_Task objective_
Pull out every line in the data that has the string "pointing" in it.
-- Collected data follows --
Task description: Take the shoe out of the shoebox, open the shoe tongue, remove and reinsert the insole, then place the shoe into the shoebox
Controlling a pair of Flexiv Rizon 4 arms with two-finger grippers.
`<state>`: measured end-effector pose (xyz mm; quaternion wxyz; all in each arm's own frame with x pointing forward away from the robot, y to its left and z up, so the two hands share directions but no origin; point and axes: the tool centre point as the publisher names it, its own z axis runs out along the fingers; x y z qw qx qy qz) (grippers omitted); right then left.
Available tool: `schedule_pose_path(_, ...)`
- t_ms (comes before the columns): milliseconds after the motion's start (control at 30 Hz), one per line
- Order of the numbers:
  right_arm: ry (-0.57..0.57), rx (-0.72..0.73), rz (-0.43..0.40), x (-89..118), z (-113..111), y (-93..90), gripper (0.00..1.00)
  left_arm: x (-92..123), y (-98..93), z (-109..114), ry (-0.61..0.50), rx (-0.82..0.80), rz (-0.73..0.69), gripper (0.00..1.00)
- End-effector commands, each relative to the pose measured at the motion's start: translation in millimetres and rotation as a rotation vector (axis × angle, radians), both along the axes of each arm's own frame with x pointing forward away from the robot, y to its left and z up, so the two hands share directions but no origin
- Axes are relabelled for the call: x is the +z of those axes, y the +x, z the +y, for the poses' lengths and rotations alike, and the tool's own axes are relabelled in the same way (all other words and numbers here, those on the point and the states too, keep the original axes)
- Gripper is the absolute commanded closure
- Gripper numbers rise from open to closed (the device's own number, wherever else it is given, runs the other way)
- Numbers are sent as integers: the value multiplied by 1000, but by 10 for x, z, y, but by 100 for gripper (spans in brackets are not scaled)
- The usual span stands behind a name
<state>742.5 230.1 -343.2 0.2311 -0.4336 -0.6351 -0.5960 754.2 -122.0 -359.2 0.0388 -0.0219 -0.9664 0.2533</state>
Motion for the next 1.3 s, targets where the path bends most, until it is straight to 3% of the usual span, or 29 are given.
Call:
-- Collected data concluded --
_Written solution_
`<state>`: measured end-effector pose (xyz mm; quaternion wxyz; all in each arm's own frame with x pointing forward away from the robot, y to its left and z up, so the two hands share directions but no origin; point and axes: the tool centre point as the publisher names it, its own z axis runs out along the fingers; x y z qw qx qy qz) (grippers omitted); right then left.
- End-effector commands, each relative to the pose measured at the motion's start: translation in millimetres and rotation as a rotation vector (axis × angle, radians), both along the axes of each arm's own frame with x pointing forward away from the robot, y to its left and z up, so the two hands share directions but no origin

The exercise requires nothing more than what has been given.